Stored data:
------
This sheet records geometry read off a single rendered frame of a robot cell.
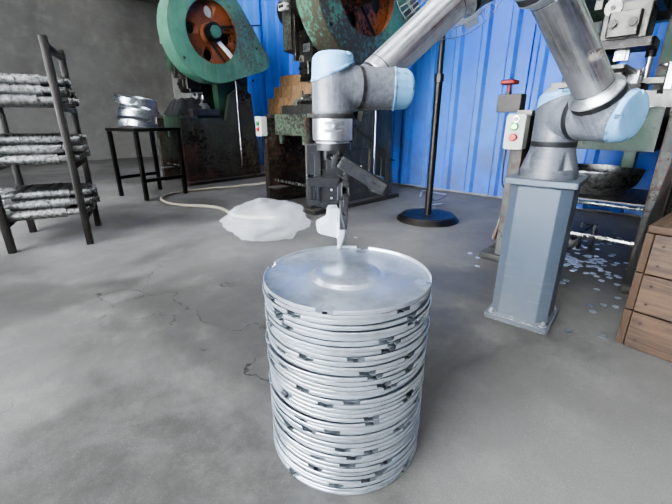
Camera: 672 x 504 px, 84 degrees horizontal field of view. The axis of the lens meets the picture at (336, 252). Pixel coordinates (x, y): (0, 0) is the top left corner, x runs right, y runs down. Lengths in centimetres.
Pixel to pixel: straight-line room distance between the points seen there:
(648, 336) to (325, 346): 98
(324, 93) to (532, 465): 78
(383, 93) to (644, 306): 92
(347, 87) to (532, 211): 69
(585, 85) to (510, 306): 64
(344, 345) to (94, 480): 54
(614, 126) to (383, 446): 85
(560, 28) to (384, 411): 82
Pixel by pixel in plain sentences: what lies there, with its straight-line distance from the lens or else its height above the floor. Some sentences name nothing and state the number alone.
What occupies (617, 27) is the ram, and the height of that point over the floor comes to 92.
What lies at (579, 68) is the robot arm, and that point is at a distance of 104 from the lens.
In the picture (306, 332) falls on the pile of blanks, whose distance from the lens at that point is 56.
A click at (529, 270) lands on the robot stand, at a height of 19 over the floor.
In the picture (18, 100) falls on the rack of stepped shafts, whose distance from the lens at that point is 227.
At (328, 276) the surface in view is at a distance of 64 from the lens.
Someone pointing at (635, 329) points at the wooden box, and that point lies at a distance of 134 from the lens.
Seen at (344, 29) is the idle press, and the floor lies 109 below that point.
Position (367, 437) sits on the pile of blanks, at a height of 13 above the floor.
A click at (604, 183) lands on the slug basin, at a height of 37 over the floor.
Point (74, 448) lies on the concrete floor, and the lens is 97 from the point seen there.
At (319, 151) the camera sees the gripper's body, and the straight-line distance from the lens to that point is 72.
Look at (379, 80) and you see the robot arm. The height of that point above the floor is 67.
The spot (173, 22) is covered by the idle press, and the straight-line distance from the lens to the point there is 379.
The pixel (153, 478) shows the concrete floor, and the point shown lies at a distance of 85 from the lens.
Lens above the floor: 61
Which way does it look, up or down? 20 degrees down
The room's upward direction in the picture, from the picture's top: straight up
------
*ABOUT THIS TASK*
Above are the entries. Output exactly the lines beginning with the line that has "What occupies (617, 27)" and ending with the line that has "What lies at".

*OUTPUT OF THE TASK*
What occupies (617, 27) is the ram, and the height of that point over the floor comes to 92.
What lies at (579, 68) is the robot arm, and that point is at a distance of 104 from the lens.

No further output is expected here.